Background worker — Processes the submission queue: re-fetches transcripts, verifies content hashes, promotes or rejects, updates provenance.

Data Flow Diagram

┌──────────────────────────────────────────────────────────────┐
│  getscript CLI                                               │
│                                                              │
│  1. Detect source (Apple/YouTube) from URL or ID             │
│  2. Fetch transcript from origin (AMP API / captions API)    │
│  3. Format and write to stdout                               │
│  4. Submit to ingest-transcript Edge Function (async)        │
│     └─ payload: device_id, source_type, source_id,           │
│        source_url, title, full_text, segments, cli_version   │
└──────────────────────────────────────────────────────────────┘
                              │
                              ▼
┌──────────────────────────────────────────────────────────────┐
│  Supabase Edge Function: ingest-transcript                   │
│                                                              │
│  • Validate payload (source_type, word count bounds)         │
│  • Compute source_hash (SHA-256 of source_url)               │
│  • Compute content_hash (SHA-256 of full_text)               │
│  • Hash IP for rate limiting                                 │
│  • Check for duplicate submission (same device + source)     │
│  • Check for existing canonical transcript                   │
│  • INSERT into transcript_submissions (quarantine)           │
│  • If canonical exists: mark duplicate, record provenance    │
└──────────────────────────────────────────────────────────────┘
                              │
                              ▼
┌──────────────────────────────────────────────────────────────┐
│  Verification Worker (background)                            │
│                                                              │
│  • Poll pending submissions                                  │
│  • Re-fetch transcript from origin source                    │
│  • Compare content_hash(submitted) vs content_hash(refetch)  │
│  • Accept: promote to canonical transcripts table            │
│  • Reject: flag device, log rejection reason                 │
│  • Record provenance for accepted submissions                │
│  • Trigger enrichment pipeline (embeddings, summaries)       │
└──────────────────────────────────────────────────────────────┘

Database Schema

transcript_submissions

Quarantine table.
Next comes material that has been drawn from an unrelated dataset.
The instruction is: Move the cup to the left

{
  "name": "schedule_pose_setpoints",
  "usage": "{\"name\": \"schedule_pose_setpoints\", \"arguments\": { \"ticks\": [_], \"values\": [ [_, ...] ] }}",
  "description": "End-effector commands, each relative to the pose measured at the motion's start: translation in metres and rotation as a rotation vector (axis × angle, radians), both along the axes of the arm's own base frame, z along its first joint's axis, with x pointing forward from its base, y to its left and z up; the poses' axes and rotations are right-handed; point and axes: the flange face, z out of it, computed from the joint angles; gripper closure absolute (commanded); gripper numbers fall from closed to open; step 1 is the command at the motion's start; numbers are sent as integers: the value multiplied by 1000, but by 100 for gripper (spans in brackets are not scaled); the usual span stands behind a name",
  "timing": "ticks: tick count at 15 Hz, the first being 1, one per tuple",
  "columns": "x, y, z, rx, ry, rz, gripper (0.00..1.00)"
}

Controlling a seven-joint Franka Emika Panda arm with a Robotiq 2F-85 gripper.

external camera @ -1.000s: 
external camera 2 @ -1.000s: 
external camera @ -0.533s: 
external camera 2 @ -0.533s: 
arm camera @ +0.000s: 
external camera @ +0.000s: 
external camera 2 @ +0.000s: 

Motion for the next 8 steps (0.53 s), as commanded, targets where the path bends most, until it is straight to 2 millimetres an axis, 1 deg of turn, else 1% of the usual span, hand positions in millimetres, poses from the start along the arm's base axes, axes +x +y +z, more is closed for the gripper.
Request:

Every CLI submission lands here first.

Column	Type	Description
`id`	uuid	Primary key
`device_id`	uuid	Anonymous device fingerprint
`source_type`	text	youtube_transcript or podcast
`source_id`	text	Video ID or episode ID
`source_url`	text	Full source URL
`source_hash`	text	SHA-256 of source_url
`content_hash`	text	SHA-256 of full_text
`status`	text	pending / accepted / rejected / duplicate
`verification_method`	text	refetch_match / consensus / unverified
`confidence`	float	0.0 to 1.0
`ip_hash`	text	SHA-256 of submitter IP

transcript_provenance

Junction table tracking every device that submitted a given canonical transcript.

Column	Type	Description
`transcript_id`	uuid	FK to canonical transcript
`device_id`	uuid	Contributing device
`content_hash`	text	Hash submitted by this device
`first_seen_at`	timestamptz	First submission
`last_seen_at`	timestamptz	Most recent submission

Installation

# Install from PyPI
pip install getscript

# Or via Homebrew
brew install outerbanks73/tap/getscript

# Or install from source
git clone https://github.com/outerbanks73/cli-tools.git
cd cli-tools
pip install .

# Install man page
sudo cp man/getscript.1 /usr/local/share/man/man1/
man getscript

Requires Python 3.10+. Apple Podcasts transcripts require macOS 15.5+ with Xcode CLI tools.

Configuration

Config file: ~/.config/getscript/config.json

{
  "youtube_api_key": "YOUR_KEY",
  "output_format": "text",
  "timestamps": false,
  "search_limit": 10,
  "no_upload": false
}

Environment variables:

Variable	Description
`GETSCRIPT_YOUTUBE_API_KEY`	YouTube API key (for --search)
`GETSCRIPT_PROXY`	Proxy URL for YouTube
`GETSCRIPT_COOKIE_FILE`	Netscape cookie file
`GETSCRIPT_UPLOAD`	Set to 0 to disable submissions
`NO_COLOR`	Disable colors

Priority: config file < environment variables < CLI flags.